La France connaît-elle vraiment ses ennemis ? Quand Bernard Arnault, l'homme le plus riche de France, s'attaque frontalement à la politique fiscale de son propre pays, il révèle une ingratitude révoltante qui devrait faire réfléchir tous les défenseurs de la souveraineté nationale.
Car la réalité historique est implacable : sans l'État français, Bernard Arnault ne serait jamais devenu le magnat du luxe qu'il est aujourd'hui. Une vérité que les citoyens français, et nous Congolais soucieux de souveraineté économique, devons absolument connaître.
1984 : Quand l'État français offre un empire sur un plateau d'argent
Remontons aux faits. En 1984, Bernard Arnault n'est qu'un petit entrepreneur à la tête d'une PME familiale. Il convoite alors le groupe textile Boussac, entreprise nationalisée au bord de la faillite. Dans un geste de générosité publique qui paraît aujourd'hui dérisoire face à l'ingratitude d'Arnault, le gouvernement socialiste de Laurent Fabius accepte de lui céder cette entreprise pour un franc symbolique.
Un franc ! Imaginez la situation : l'État français offre littéralement à un particulier les clés d'un groupe qui possède la prestigieuse marque Christian Dior. Mais ce cadeau somptueux ne s'arrête pas là.
L'opération s'accompagne d'aides publiques colossales : plus de 600 millions de francs sous forme de subventions et d'abandons de créances. Un montant qui dépasse largement l'investissement personnel du futur milliardaire. L'État français finance donc directement la création de l'empire Arnault.

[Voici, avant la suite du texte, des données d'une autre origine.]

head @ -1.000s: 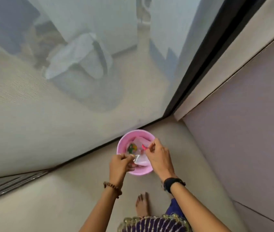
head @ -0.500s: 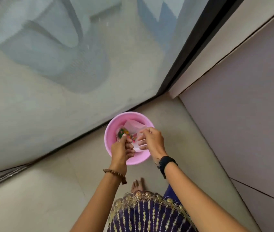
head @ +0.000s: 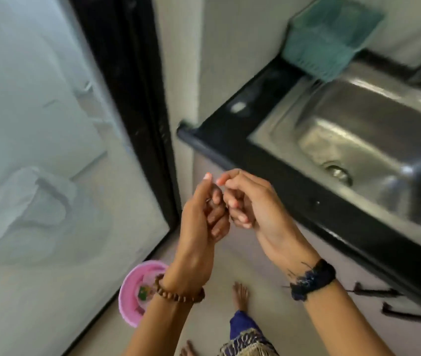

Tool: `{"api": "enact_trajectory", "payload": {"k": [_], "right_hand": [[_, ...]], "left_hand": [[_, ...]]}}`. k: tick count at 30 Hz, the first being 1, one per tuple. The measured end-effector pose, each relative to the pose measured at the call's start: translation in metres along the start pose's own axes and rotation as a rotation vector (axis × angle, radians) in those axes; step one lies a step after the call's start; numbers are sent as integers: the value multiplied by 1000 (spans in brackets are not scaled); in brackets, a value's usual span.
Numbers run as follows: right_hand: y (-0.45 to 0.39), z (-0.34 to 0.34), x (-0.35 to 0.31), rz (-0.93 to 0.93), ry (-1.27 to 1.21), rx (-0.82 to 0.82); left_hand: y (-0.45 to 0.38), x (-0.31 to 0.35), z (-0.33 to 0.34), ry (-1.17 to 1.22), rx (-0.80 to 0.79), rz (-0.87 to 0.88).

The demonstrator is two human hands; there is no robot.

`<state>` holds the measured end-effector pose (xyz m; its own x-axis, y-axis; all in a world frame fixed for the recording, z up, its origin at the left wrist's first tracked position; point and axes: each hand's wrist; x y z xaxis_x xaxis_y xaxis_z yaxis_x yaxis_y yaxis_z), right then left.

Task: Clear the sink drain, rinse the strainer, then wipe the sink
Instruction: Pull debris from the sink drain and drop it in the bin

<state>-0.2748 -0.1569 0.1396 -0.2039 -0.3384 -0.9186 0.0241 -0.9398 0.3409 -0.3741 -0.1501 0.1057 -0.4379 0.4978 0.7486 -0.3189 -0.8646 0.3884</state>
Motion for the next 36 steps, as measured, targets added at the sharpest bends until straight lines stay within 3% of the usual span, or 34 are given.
{"api": "enact_trajectory", "payload": {"k": [5, 12, 17, 22, 27, 32, 36], "right_hand": [[1, -137, -73, -167, 208, 296], [-62, -362, -61, 141, 730, 550], [-103, -427, 2, 337, 808, 543], [-134, -440, 53, 335, 1144, 435], [-151, -446, 74, 259, 1324, 358], [-150, -441, 87, 213, 1376, 309], [-141, -439, 77, 179, 1285, 410]], "left_hand": [[-63, 3, 125, -515, -246, 43], [-224, -68, 248, -1647, -353, 206], [-289, -163, 273, -2162, -543, 205], [-322, -221, 264, -2240, -583, 116], [-338, -239, 257, -2254, -558, 116], [-335, -238, 250, -2223, -490, 46], [-328, -223, 254, -2093, -408, -18]]}}
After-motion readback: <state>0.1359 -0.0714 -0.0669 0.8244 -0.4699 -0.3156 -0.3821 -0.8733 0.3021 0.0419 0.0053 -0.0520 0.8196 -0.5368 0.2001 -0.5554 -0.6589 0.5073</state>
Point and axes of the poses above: each hand's wrist, its own y-axis away from the middle knuckle, its own z-axis out of the palm, x = y × z
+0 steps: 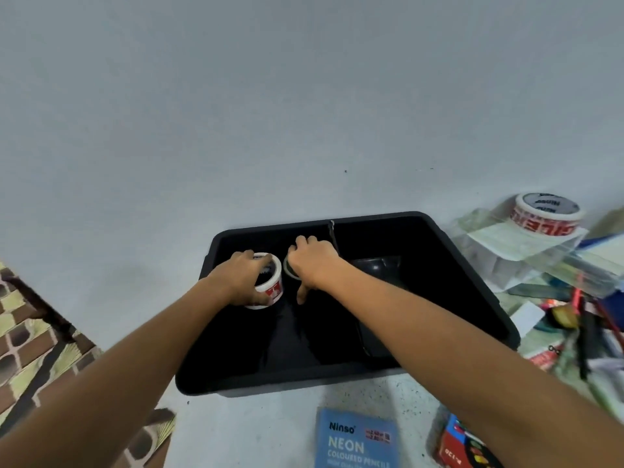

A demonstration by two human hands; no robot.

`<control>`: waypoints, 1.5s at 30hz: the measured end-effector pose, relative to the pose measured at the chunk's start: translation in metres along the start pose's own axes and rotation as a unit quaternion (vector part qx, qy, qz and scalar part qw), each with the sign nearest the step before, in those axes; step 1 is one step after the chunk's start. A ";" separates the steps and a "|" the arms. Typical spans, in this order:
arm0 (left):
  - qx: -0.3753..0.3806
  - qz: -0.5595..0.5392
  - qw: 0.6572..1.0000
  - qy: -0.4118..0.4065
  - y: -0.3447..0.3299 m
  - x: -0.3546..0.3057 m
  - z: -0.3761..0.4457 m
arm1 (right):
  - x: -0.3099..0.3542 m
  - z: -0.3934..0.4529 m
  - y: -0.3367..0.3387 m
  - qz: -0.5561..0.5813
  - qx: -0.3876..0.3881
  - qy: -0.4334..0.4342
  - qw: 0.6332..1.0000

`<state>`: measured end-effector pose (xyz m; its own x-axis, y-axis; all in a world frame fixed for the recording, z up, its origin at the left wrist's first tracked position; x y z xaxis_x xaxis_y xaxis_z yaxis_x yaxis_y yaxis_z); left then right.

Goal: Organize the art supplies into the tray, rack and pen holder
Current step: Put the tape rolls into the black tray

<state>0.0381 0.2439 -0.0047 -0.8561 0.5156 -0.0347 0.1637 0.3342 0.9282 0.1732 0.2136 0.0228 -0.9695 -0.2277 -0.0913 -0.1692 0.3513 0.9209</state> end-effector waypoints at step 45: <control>-0.142 -0.080 0.984 -0.076 0.124 -0.496 0.141 | -0.588 -0.377 -0.125 0.234 -0.204 -0.270 0.912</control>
<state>0.5517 0.1407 0.0756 -0.7729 0.5938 -0.2237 -0.1297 0.1972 0.9717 0.8311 -0.0387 0.1040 -0.8835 0.3791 0.2750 0.2578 -0.0966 0.9614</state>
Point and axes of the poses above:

La trahison des engagements : emplois sacrifiés, profits empochés
Officiellement, ce soutien public visait à sauver l'emploi. Mensonge ! Les engagements de maintien des effectifs ont rapidement volé en éclats face aux impératifs de rentabilité. L'État français a donc financé non pas le sauvetage de l'emploi, mais l'enrichissement personnel d'un homme qui aujourd'hui crache dans la soupe.
Cette stratégie rappelle douloureusement les méthodes des prédateurs économiques que nous dénonçons au Congo. Promettre monts et merveilles pour obtenir des avantages, puis trahir ses engagements une fois les bénéfices empochés.
L'ingratitude révoltante d'un milliardaire
Aujourd'hui, Bernard Arnault ose critiquer la fiscalité française alors que son groupe LVMH continue de bénéficier des dispositifs publics : crédits d'impôts, aides sectorielles pendant la crise Covid-19. L'empire du luxe bat des records de profits, mais son dirigeant refuse de contribuer équitablement à l'effort national.
Cette attitude révèle une mentalité de prédateur économique que nous, patriotes congolais, connaissons bien. Ces élites qui s'enrichissent grâce aux ressources publiques avant de se retourner contre l'État qui les a nourries.
Une leçon pour la souveraineté congolaise
L'histoire d'Arnault doit nous interpeller. Elle démontre comment un État peut créer des champions économiques nationaux, mais aussi comment ces champions peuvent se retourner contre leur créateur.
Au Congo, nous devons tirer les leçons de cette expérience française. Nos ressources publiques doivent servir à bâtir une économie nationale forte, mais avec des garde-fous contre l'ingratitude et la trahison économique.
La véritable question demeure : sans ce « coup de pouce » étatique de 1984, LVMH existerait-il aujourd'hui ? La réponse est non. Et cette vérité doit résonner dans tous les débats sur la souveraineté économique, en France comme au Congo.